Yeah, so am I. And you know, it was really neat one of I don't know if I even told you this yet, but Moufon asked me to do PR for them, So I'm the director of PR for mouff On International. Yet again, well, well you're the man for the job when I used to do it before. At one of the symposiums, I wrote a press release and I got a call from the local I think it was a local CBS affiliate, ith was ABC, and he's like, can
I get an interview with Stanton Friedman? And I said sure, you know, and Stanton's really good at giving interviews, so he's like, okay, you know, I'd like to be out there that this time. Do you think you can arrange that? And I said, yeah, I'm sure I can. He's like, are you sure? Do you think I'm really going
to be able to talk to Stanton Friedman? And I mean this was a reporter and he was so excited to be able to talk to Stanton Friedman and we arranged it and he did you know this was some time ago where you know, I think now we get a lot more serious coverage, but there wasn't as much then, and this guy was there all weekend covering the conference. In fact, if you go to the move on YouTube, you can still see some of these videos. He was just so excited and he was
a great reporter, and he did a great job with these pieces. But that was one of the funniest things I've ever saw. Well, yeah, and it's great to just to be able to say that about Stanley. I'm happy to be calling to call him a friend, just just because he's been doing this for so long, and you know, I hope he lasts forever, all right, So I want to also get into all of these great
stories that you're writing on a regular basis for the Huffington Post. And I guess the latest couple of stories in the last couple of days have been around this television show called Chasing UFOs. Yeah. Well, they've been getting a lot of publicity over over the last week or so, and you know,
it's totally understandable. I mean, they National Geographic really wants to to get the word out about how they're putting an eight part series together on UFOs and that they're going to get involved with UFO investigations as much as they can, and I think that that's a good thing, and I think they missed the mark a little bit. It's just my point of view, because there's a lot the way the show is created and produced. It's very much like,
I think, much like another show out there called Finding Bigfoot. And it turns out that the same production company did both shows. Finding Bigfoot was for Animal Planet and the Chasing UFOs is for National Geographic, And I kind of wish that National Geographic had at least decided to go a different direction, because there are things about the individual episodes that I've seen so far that don't really
come across as completely credible. Again, it's just my opinion. I don't think that the investigators have to be almost whispering out there in the dark as they're looking at strange lights in the sky. I mean, why are they whispering finding Bigfoot? Whispers look okay, because if there really is a Bigfoot out there in the forest, you don't want to spook them. But are the Chasing UFOs people afraid of spooking any nearby aliens? Well? I doubt
that.
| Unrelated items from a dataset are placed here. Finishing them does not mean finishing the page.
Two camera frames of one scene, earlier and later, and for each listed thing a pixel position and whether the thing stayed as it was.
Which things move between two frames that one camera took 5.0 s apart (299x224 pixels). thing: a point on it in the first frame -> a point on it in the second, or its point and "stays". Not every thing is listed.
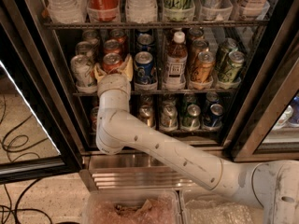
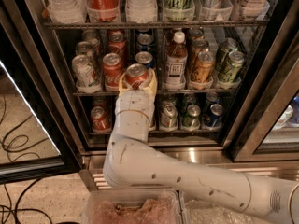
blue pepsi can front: [144, 63] stays
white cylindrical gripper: [113, 82] -> [135, 102]
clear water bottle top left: [66, 4] stays
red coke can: [111, 62] -> [135, 74]
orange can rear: [195, 33] stays
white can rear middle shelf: [91, 35] stays
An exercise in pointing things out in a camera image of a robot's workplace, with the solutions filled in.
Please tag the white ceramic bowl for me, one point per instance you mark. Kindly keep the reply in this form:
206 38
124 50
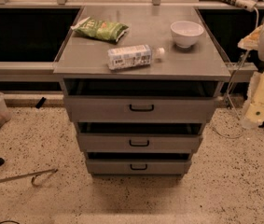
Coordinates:
186 33

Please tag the metal hooked rod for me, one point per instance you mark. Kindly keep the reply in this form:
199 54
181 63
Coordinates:
16 177

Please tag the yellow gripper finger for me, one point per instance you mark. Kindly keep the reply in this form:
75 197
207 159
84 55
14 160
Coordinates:
251 41
253 107

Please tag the white labelled plastic bottle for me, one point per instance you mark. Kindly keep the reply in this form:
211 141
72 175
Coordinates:
129 57

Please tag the small black floor object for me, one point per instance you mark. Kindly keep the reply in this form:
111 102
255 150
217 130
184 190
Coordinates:
40 103

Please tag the green chip bag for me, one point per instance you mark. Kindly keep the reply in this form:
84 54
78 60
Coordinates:
110 31

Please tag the grey drawer cabinet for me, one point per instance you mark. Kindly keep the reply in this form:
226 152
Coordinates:
195 73

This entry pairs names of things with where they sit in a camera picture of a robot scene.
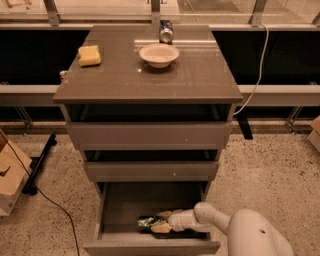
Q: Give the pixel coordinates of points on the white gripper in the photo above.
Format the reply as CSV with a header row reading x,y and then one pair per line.
x,y
177,221

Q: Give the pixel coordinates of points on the green can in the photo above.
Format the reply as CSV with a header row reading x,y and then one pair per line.
x,y
145,223

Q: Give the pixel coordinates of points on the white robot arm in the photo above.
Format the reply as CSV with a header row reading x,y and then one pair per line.
x,y
248,232

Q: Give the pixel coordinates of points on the grey bottom drawer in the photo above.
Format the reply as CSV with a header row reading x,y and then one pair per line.
x,y
123,203

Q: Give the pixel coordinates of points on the grey drawer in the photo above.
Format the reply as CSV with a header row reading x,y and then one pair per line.
x,y
149,136
151,171
123,203

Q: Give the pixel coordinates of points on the grey middle drawer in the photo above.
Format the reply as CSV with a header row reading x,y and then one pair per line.
x,y
151,171

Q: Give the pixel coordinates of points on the grey top drawer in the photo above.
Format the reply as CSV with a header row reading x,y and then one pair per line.
x,y
149,136

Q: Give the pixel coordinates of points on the grey drawer cabinet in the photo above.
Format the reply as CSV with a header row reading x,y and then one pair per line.
x,y
198,87

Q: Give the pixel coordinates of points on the red can behind cabinet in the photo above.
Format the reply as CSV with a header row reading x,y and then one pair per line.
x,y
63,74

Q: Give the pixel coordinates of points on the blue silver soda can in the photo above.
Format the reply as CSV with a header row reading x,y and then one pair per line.
x,y
166,33

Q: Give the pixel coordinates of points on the black stand leg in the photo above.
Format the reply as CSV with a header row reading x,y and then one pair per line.
x,y
36,166

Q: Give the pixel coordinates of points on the cardboard box left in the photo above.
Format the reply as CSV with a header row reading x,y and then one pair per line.
x,y
13,177

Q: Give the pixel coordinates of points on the cardboard box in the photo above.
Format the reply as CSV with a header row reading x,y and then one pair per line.
x,y
13,177
314,136

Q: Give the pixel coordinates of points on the white bowl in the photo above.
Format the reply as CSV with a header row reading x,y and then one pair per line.
x,y
159,55

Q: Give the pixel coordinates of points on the cardboard box right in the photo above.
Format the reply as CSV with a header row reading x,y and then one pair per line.
x,y
314,136

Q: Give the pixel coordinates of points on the yellow sponge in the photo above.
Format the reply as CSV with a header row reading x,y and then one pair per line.
x,y
89,55

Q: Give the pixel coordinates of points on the black bracket behind cabinet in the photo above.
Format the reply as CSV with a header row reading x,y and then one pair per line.
x,y
244,125

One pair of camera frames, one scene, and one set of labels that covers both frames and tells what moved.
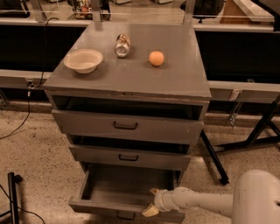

Yeah, that is really funny you say that, because when we went skywatching with them, Jason and I and they were filming the show, they told us to use our night voice, that they use that night voice, and we kind of looked at each other, and as soon as they left, you know, Jason goes to me, why are they do they want to whisper at night? Are they afraid they're going to scare away the UF? And so he was joking about that. Well to this day he
jokes about it, which is pretty funny. So, yeah, I was kind of wondering about that, and we actually used our regular voice because you know, you know, you know, we're all very used to going out on these night skywatches, and that's one thing you don't have to worry about whispering when you're looking for those I like the three team members, Aaron Ryder, James Fox, and Ben McGee. They're very nice people. They're very smart people. But so far from what I've seen, Ben McGee is a
scientist. He's a radiation specialist. He's an archaeologist, he's a geologist. He's very well respected. But he doesn't come across entirely on the show as the kind of scientists who's really serious. He's supposed to be the skeptic of the group, but he's coming across more as an open minded skeptic who thinks that skepticism is good as a way of reaching the public, like a public outreach. Well, that's fine too. In other words, he's done a
de bunker and he's very clear about that. Yeah, it's funny you say that, because when you talk about finding Bitfoot, they kind of have a character that's the same, and it's kind of like a token skeptic as opposed to I think it would be kind of cool if the skeptic you know was in charge. This was the guy where it's like, you gotta you know, he said that the high level of you know, investigation that we got
to do. Whereas even being out with him, you could tell Ben was kind of he he had input, but he wasn't the guy in charge, right, and looking at the episodes, I didn't get the impression that he was as skeptical as he should have been. Oh really, Yeah, because if this is going to be a series that ultimately tries to find some piece of dramatic evidence, that pretty much opens up the Pandora's box of UFOs or
the possibility that Earth is being visited by someone from somewhere else. Then you got to really dig deep and running around through alleys and going out into fields at night with night vision equipment and metal detectors. I don't think is the way to do that by For example, when I was and I don't mind talking about this now, when I was interviewing all three team members, Aaron, James, and Ben, and I asked each of them, I said, so far the first episodes that you have filmed, what has been the
most eye opening experience for you? And they all agreed individually that something that was found out at the debris field near Roswell, New Mexico, was very important and that could point to military involvement with what supposedly happened at Roswell in nineteen forty seven. Something came out of the sky and crashed, and as you know, and as most of your listeners know, Kalajandro, it still debated what it was that fell or crashed in that field in nineteen forty seven.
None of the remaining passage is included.